> _About this task_:
Search the records below for the word "list". Pull out each line that has it.
------ Dataset records
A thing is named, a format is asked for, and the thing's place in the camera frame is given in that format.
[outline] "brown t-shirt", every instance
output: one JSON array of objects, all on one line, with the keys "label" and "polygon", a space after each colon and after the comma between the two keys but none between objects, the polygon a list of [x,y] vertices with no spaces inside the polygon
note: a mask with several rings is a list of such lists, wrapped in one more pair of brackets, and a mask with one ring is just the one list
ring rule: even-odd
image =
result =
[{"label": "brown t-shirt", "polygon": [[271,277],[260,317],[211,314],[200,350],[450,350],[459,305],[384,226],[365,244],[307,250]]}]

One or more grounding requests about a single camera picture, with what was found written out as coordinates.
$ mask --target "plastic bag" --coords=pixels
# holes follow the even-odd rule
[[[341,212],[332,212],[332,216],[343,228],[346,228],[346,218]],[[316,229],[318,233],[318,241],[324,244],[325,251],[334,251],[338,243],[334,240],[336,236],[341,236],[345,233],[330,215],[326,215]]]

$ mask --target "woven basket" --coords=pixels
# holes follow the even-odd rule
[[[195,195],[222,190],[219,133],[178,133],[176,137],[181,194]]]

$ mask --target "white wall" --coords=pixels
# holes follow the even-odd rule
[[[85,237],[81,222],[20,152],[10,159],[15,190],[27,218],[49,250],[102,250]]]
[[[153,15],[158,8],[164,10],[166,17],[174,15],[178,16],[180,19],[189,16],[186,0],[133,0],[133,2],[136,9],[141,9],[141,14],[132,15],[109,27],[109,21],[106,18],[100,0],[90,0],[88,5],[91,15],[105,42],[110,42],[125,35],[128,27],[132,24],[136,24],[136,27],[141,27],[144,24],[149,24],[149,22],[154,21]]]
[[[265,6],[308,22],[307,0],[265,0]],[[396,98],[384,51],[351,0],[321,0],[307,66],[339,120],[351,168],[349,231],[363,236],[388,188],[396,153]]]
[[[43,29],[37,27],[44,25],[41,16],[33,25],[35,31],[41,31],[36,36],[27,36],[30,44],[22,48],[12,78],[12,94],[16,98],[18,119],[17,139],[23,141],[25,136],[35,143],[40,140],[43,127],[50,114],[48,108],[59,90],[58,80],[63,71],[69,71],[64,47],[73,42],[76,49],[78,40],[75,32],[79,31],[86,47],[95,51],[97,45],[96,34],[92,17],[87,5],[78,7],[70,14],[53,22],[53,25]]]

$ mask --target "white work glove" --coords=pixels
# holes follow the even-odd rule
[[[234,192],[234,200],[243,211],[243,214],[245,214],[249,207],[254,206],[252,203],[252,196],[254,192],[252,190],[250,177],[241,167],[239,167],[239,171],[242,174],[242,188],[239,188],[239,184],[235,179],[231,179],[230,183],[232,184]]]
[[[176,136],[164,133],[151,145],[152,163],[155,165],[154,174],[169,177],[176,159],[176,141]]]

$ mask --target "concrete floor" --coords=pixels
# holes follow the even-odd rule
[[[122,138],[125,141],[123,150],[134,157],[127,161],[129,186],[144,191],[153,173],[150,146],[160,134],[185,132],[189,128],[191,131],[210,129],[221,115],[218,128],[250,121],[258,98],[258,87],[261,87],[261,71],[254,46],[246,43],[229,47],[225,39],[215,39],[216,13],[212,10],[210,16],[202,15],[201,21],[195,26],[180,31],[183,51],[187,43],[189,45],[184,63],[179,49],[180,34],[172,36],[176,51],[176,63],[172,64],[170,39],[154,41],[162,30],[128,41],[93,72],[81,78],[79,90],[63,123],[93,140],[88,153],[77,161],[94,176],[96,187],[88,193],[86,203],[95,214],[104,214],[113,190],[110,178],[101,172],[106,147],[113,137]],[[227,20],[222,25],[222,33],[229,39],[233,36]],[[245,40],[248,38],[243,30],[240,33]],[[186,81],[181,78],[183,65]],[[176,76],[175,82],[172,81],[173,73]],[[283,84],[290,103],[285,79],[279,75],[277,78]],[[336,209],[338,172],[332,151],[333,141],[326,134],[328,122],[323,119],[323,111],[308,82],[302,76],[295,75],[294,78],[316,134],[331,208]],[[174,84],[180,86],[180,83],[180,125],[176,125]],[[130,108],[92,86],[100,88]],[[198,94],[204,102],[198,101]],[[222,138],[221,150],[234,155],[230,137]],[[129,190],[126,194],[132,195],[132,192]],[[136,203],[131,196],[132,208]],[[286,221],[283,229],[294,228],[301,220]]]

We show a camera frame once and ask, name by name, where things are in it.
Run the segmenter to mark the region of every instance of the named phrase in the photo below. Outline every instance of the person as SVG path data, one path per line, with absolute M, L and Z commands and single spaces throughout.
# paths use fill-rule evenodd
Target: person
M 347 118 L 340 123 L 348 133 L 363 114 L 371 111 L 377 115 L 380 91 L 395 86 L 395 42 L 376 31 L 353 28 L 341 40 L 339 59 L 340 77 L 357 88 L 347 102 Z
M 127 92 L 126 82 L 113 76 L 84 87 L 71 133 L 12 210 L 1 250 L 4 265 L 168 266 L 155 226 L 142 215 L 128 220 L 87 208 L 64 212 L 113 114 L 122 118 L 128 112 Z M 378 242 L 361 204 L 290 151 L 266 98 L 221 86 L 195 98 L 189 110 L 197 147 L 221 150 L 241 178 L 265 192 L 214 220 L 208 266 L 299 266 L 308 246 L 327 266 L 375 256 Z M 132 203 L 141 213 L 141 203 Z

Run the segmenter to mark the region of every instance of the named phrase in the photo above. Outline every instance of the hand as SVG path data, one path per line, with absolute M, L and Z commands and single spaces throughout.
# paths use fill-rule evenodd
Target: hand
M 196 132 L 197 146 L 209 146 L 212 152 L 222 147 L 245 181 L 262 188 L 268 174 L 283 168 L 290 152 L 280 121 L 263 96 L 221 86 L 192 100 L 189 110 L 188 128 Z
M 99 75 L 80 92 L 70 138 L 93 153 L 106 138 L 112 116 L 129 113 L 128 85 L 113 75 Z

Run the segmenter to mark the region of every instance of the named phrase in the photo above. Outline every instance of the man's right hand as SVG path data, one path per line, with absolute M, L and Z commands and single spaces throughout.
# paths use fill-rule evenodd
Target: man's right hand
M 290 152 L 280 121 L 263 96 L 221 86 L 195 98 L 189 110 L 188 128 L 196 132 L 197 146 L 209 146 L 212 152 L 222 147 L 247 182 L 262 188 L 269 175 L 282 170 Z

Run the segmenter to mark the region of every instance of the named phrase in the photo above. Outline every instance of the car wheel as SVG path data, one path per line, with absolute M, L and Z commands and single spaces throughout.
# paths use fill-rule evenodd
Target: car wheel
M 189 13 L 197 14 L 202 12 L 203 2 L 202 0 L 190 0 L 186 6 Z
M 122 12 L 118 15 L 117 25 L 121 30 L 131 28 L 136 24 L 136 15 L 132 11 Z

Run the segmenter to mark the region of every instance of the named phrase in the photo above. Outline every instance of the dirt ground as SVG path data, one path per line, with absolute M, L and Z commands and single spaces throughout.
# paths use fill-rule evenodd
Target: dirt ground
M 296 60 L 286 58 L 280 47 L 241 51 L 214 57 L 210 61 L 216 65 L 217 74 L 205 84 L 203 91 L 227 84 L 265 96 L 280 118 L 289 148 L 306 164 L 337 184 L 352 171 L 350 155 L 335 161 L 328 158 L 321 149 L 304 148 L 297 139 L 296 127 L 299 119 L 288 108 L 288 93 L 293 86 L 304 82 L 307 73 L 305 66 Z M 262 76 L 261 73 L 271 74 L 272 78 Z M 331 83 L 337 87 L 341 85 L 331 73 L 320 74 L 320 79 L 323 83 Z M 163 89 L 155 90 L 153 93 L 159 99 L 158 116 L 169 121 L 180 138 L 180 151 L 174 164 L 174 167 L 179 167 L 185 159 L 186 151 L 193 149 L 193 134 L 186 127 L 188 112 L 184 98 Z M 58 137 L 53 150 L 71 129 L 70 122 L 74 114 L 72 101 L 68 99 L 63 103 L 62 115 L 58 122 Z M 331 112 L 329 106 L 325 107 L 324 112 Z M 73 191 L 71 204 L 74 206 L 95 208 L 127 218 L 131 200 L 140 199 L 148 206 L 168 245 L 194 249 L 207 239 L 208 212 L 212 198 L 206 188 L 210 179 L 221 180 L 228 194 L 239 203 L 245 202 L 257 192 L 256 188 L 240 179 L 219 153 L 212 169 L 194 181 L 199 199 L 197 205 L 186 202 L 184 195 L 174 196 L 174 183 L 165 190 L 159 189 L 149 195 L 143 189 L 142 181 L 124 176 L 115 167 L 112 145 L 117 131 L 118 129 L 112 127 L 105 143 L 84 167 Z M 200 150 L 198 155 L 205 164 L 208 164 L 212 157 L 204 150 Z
------------
------ Dataset records
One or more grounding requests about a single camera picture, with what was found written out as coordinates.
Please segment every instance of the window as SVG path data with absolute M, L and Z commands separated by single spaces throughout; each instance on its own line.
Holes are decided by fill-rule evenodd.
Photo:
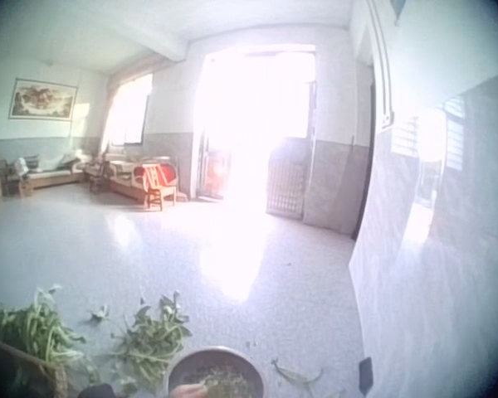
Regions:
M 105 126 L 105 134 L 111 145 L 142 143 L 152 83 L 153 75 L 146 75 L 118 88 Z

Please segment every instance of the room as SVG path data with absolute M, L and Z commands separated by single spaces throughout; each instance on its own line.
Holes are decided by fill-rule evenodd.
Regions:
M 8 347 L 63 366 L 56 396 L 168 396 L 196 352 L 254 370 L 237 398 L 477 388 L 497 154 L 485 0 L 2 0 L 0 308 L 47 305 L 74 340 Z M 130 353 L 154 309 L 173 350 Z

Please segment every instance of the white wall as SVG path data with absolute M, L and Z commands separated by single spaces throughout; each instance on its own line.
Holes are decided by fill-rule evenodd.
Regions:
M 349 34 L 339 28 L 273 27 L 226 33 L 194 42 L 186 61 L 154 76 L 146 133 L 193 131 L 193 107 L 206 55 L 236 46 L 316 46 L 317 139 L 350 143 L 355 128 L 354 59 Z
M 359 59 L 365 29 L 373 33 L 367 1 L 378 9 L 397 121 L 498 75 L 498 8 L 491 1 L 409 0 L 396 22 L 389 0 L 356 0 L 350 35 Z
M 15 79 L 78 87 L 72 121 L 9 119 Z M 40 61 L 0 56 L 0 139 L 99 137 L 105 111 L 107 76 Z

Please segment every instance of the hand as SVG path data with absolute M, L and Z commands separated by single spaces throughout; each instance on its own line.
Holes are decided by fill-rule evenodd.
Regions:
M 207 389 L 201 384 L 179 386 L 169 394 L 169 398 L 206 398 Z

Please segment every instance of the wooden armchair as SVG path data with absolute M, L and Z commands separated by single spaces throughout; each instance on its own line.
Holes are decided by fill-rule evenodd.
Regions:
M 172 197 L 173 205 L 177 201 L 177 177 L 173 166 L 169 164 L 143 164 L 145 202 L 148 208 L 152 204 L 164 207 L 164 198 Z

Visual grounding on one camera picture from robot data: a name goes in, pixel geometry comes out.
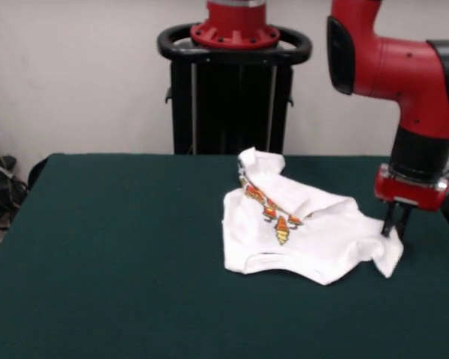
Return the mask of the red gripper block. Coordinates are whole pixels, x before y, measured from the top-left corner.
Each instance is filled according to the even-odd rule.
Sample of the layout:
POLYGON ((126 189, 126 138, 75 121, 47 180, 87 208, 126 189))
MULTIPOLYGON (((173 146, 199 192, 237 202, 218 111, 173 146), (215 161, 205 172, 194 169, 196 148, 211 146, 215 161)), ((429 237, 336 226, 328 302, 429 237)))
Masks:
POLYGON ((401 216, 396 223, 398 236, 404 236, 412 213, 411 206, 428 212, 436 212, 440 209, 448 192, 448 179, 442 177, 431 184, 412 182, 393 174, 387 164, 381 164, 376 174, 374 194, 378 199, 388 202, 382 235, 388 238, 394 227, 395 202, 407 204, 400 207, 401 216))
------------
------ Dataset records
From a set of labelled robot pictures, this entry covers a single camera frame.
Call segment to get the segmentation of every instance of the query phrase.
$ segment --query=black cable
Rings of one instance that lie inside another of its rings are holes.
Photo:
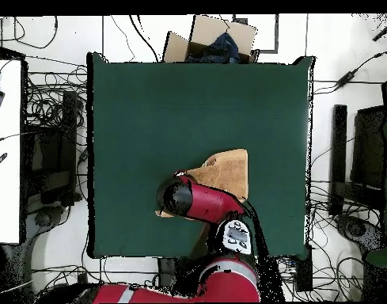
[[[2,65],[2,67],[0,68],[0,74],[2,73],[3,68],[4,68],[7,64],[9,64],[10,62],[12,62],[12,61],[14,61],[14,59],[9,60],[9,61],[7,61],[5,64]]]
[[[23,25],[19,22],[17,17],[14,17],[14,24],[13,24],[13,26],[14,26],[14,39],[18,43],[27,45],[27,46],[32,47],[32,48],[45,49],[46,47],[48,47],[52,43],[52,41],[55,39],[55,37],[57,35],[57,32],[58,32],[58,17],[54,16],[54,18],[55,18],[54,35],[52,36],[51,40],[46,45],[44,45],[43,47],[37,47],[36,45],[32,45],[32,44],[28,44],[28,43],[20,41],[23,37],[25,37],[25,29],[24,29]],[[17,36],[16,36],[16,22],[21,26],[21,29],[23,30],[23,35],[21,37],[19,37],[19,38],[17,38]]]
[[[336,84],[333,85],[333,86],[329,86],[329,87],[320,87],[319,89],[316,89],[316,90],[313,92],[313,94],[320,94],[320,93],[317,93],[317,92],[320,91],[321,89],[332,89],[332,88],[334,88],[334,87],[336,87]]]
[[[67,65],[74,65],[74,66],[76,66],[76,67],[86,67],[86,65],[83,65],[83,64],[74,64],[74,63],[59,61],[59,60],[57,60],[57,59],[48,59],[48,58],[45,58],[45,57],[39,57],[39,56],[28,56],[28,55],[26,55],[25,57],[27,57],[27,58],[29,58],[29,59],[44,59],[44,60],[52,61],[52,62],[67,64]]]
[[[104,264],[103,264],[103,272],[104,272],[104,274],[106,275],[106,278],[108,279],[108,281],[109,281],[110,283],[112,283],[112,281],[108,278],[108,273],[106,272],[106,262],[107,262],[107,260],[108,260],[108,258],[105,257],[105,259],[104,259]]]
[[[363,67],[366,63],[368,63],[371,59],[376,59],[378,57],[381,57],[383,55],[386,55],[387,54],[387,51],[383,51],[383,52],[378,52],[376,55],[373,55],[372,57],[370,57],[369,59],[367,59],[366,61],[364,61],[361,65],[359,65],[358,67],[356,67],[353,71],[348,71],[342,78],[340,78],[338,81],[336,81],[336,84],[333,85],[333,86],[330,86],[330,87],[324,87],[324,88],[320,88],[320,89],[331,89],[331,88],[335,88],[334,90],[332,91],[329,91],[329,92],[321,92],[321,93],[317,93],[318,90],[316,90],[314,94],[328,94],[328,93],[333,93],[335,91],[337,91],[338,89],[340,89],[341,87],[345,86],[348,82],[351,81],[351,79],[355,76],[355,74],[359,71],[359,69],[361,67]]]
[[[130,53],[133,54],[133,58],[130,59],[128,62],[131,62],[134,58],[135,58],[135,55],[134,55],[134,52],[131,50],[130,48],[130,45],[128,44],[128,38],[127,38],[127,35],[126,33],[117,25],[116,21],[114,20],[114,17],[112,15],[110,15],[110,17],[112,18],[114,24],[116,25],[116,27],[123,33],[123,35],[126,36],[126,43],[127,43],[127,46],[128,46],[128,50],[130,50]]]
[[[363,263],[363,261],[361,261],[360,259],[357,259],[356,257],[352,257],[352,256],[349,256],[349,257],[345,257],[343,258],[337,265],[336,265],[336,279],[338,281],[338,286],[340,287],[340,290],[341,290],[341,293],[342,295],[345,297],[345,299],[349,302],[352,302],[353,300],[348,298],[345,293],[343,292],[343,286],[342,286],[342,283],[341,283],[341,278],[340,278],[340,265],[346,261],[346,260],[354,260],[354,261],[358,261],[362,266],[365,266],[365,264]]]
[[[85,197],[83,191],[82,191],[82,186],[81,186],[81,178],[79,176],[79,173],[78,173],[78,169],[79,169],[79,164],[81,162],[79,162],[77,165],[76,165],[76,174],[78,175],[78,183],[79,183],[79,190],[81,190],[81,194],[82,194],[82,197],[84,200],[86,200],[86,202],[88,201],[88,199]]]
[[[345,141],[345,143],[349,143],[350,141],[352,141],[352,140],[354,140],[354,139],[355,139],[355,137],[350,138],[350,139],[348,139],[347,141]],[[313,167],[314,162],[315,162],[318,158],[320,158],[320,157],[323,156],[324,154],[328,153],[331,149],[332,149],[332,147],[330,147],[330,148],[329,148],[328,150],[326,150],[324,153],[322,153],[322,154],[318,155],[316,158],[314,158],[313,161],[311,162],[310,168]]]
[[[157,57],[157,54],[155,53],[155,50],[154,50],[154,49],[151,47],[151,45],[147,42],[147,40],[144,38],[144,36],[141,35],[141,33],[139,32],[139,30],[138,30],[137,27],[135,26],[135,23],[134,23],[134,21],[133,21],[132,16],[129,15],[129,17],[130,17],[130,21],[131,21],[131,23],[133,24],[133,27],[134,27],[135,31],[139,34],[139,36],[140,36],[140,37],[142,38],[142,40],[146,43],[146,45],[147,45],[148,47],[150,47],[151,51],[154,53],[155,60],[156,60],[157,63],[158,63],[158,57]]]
------------
> _Task solution_:
output: one JSON array of objects, all on one line, with the keys "label" and "polygon", a space after each colon and after the comma between the two keys but none between objects, the polygon a list of [x,y] vertices with no spaces inside the polygon
note: a mask with several rings is a list of such lists, wrapped in one more pair of brackets, and a mask with one ring is just the one list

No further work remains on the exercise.